Ás vezes o silêncio entristece, outras consegue transformar-se no melhor companheiro que podemos ter. Li com atenção a última crónica de António Lobo Antunes publicada na VISÃO desta semana, intitulada “Adeus”. Desde os treze anos, desde que me chegou às mãos “Os Cus De Judas” que nunca mais perdi uma palavra deste que considero o Mestre por muitas razões. Nesta crónica ele despede-se enquanto autor, deixando no ar a publicação de mais um ou dois títulos antes de fechar a loja. A obra fica aí para quem quiser aproveitar, sussurrada por uma voz indefinida, não pela mão de quem escreve. Mais do que o amor, a solidão e o riso, Lobo Antunes foi um elemento chave na análise do “Inconsciente Colectivo” das ultimas décadas do século XX. Ele e Herman José. Se este foi a fotografia, a caricatura do colectivo, António Lobo Antunes foi o psiquiatra, aquele que mais fundo penetrou na intimidade desse “Inconsciente” e tentou trazer para a superfície pedaços para análise, rostos, pensamentos, comportamentos. Razões, não. Nesta área não se trabalha com razões mas com emoções, com causas e efeitos, com culpas, faltas, remorsos, dores e um sem fim de ferramentas. Ao fim de muito tempo imerso neste gigantesco tanque sem sentido, acaba por, ele próprio perder o sentido, fica surdo (literalmente), autista do mundo (como a Clara Ferreira Alves escreveu uma vez), escrevendo documentos autistas onde os personagens falam e se interrompem, trocam de voz, de cenário, com uma enorme dificuldade para o leitor conseguir descortinar o que está a ler. Mas, tal como Joyce, Lobo Antunes sabe perfeitamente o que está a escrever, embora num limbo de percepção difícil de definir entre as margens finais do texto literário e as comportas escancaradas do inconsciente. A meio da obra, já não é literário o seu texto, já não é coisa nenhuma, por ausência de definição do seu trabalho. Uma ausência que só os futuros investigadores da língua conseguirão definir. As emoções empilham-se num amontoado aparente de desorganização que será tudo menos desorganizado. Compreender Lobo Antunes é tentar antes de mais nada conseguir penetrar no seu universo, saber traduzir a sua voz, como quem tenta reunir um molho de lenha numa praia para fazer uma fogueira para a noite. Parecendo uma tarefa impossível de realizar à partida, o certo é que com esforço e dedicação acaba-se sempre por conseguir.

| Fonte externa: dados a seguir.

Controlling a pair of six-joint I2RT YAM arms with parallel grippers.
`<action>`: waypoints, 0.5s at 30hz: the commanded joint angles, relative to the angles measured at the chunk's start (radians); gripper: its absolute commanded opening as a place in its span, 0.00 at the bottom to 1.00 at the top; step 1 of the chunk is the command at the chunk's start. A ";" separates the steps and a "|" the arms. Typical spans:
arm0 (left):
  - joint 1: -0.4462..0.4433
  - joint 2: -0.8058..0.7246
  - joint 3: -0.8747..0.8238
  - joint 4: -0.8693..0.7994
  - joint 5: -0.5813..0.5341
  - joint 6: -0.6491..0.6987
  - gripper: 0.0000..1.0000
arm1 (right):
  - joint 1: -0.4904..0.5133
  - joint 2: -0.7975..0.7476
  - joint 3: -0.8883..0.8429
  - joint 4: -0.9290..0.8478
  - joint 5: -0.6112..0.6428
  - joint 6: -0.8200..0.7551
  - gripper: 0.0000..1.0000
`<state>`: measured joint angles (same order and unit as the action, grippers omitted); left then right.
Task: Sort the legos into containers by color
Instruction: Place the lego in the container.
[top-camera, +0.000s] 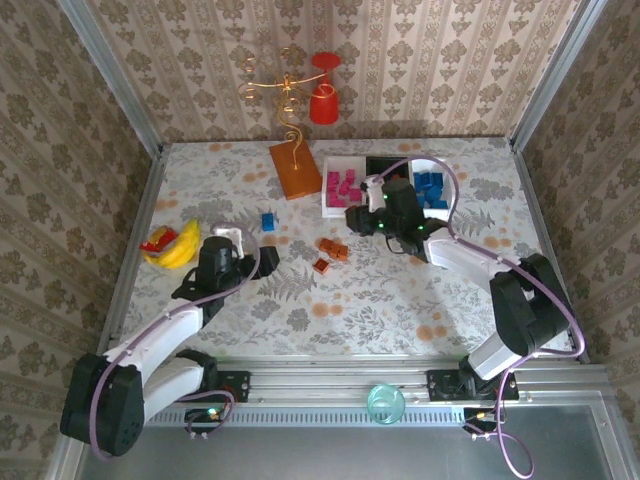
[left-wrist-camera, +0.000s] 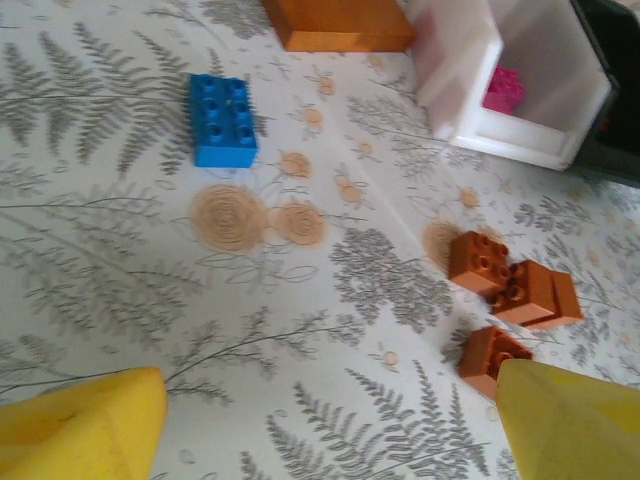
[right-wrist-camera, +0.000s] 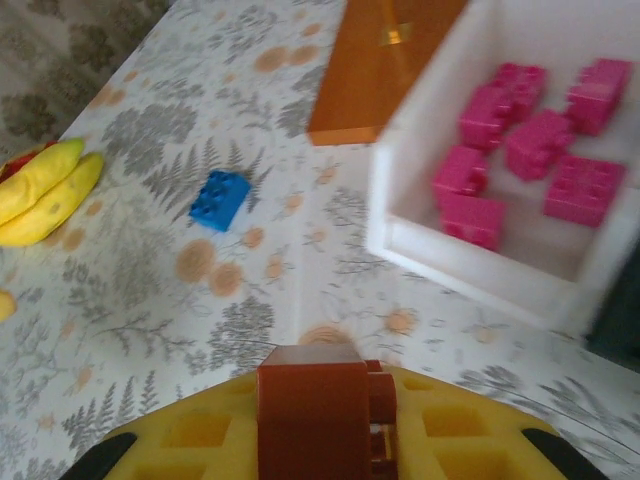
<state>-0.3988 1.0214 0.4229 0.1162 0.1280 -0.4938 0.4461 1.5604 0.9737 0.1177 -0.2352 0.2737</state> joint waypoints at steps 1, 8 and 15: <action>-0.044 0.034 0.067 0.004 -0.021 0.001 0.86 | -0.043 -0.046 -0.024 0.013 -0.026 0.063 0.24; -0.102 0.105 0.179 -0.070 -0.006 0.063 0.87 | -0.176 -0.025 -0.003 -0.007 -0.002 0.158 0.24; -0.118 0.154 0.286 -0.136 0.027 0.109 0.87 | -0.274 0.089 0.129 -0.074 -0.058 0.203 0.24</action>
<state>-0.5056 1.1496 0.6498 0.0296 0.1322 -0.4355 0.1898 1.6062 1.0306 0.0879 -0.2535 0.4435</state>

Ao Mestre só tenho a agradecer os inúmeros momentos de bem estar e tranquilidade que os seus livros me deram, as gargalhadas e as lágrimas. Principalmente agradecer-lhe ter-me ensinado a escrever. A ajudar-me a entender os pássaros, a empurrar um baloiço vazio no Jardim zoológico a meio da noite, a passear uma tia mongolóide numa feira em Monsaraz com um feirante a querer comprar-ma, a jogar à bisca lambida com o Camões em cima do caixão do pai dele num barco a caminho de Lisboa em plena descolonização. E tantas, tantas outras imagens que, além de me sinalizarem enquanto marcos da existência, serviram para me estruturar melhor a minha personalidade. Se esta é a sua despedida então adeus, Mestre. Se depender de mim, nunca partirás para fora da tua relevância.
Artur
2 comentários:
Belo texto, Artur. Como sabes também eu tenho com ALA uma postura de deferência que não tem limites. Ele é O escritor do meu tempo de existência, ele é a referência que permanecerá. Já se despediu tantas vezes, que acredito não ser a última. Despedir-se da escrita seria despedir-se da vida, e estou em crer que Lobo Antunes é imortal. Abraço.
Obrigado Carlos. Ele éuma espécie de tio mais velho da nossa geração. Tudo o que de válido fizermos em termos literários tem obrigatoriamente o punho da influência dele. Ao contrário, o Velho era um tipo do tempo dele, com o seu universo próprio. Levou atrás uma legião de fãs mas porque ganhou o Nobel. A originalidade dele era a imaginação. A do Mestre é a de ser outro Joyce, um escritor do inconsciente. Thoughtstream. O gajo com quem íamos à bola em putos. Gandabraço Carlos.